Howdy y’all!

This school year is so completely kicking my ass, I stopped laughing a long time ago. I had been hustling and keeping up with blogging and teaching. Then, I was treading water and keeping my head above water with both blogging and teaching. Now, my head is dunking underwater with blogging but still treading water with teaching. Luckily, it is only two weeks until the school’s Festivus Break begins and I can do some blogging and planning.

The only significant news is that La Petite Fille got her first dose of the vaccine, SinoVac, the crappy Chinese made vaccine that barely has efficacy against the earlier strains of the virus and probably will have none against omicron. She’ll get her second dose just before Christmas. This summer our travel plans will be centered on getting us to a country where we can all get the Pfizer or Moderna vaccine. It’s the only sane thing to do. That is, if travel is still allowed this summer.

ICYMI

In This Week’s Headlines

Here’s a crazy idea!

Share your hot takes on the weeks news in the comments! What about the parents of the Michigan school shooter refusing to do anything to stop the shooting even though they had a good idea it was coming? What about the WH metadata in Clark’s letter to states advising them to halt their state electorate delegations? What about Chris Cuomo being fired? Or anything I’ve listed here!
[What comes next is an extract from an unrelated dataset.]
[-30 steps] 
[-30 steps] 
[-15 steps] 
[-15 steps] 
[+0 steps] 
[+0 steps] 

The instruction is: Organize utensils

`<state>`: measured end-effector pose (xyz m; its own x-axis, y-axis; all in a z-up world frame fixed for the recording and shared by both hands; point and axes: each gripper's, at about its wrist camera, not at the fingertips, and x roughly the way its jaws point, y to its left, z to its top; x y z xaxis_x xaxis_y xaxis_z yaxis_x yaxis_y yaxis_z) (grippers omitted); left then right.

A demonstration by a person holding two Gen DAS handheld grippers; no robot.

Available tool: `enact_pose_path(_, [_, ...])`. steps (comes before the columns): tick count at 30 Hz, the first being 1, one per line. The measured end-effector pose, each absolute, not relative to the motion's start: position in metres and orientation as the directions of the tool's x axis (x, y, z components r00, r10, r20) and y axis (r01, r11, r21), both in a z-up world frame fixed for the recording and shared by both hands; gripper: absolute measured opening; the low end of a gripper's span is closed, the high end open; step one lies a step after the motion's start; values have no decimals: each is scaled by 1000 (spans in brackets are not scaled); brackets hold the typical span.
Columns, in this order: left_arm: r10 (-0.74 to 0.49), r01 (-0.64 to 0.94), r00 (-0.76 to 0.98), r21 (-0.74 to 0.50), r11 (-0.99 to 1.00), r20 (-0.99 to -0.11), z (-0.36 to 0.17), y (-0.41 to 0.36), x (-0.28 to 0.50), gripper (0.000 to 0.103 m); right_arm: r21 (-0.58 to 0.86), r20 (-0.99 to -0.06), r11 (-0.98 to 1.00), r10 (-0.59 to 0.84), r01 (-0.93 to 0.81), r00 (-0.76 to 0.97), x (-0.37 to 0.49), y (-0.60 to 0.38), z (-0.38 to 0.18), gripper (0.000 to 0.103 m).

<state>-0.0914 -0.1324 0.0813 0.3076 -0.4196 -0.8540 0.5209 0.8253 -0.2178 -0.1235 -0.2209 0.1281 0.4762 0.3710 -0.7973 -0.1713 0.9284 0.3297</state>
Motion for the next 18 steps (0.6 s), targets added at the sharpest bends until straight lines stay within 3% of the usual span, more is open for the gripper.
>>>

Whoa! This was a week of news, wasn’t it?

Lots of news this week. I won’t bother telling you the big ticket items. You’re Internet news feeds read the same as mine and you’re hot takes are as hot as mine are.

But, here are the items that caught the eye of Ye Olde Blogge this week because they were interesting and of lesser prominence:

  • The Great Pacific Garbage Patch is acting like a real island and supporting coastal sea life amazing scientists, creating a new ecosystem, and possibly leading to new species evolving. The byproducts of human destabilization of the earth’s biome won’t lead to the extinction of life, it’ll just lead to the extinction of people. Irony, much?
  • One in 44 children diagnosed with autism! With greater awareness, more diagnosticians, and more treatment options, more children are being diagnosed. Funny how that works. There is a evening out of the diagnoses, too, with fewer racial and economic correlates occurring.

News

Medscape, Ye Olde Blogge’s main source of medical news, published summaries of three related studies. Then NBCNews had a good one on the current surge in the US.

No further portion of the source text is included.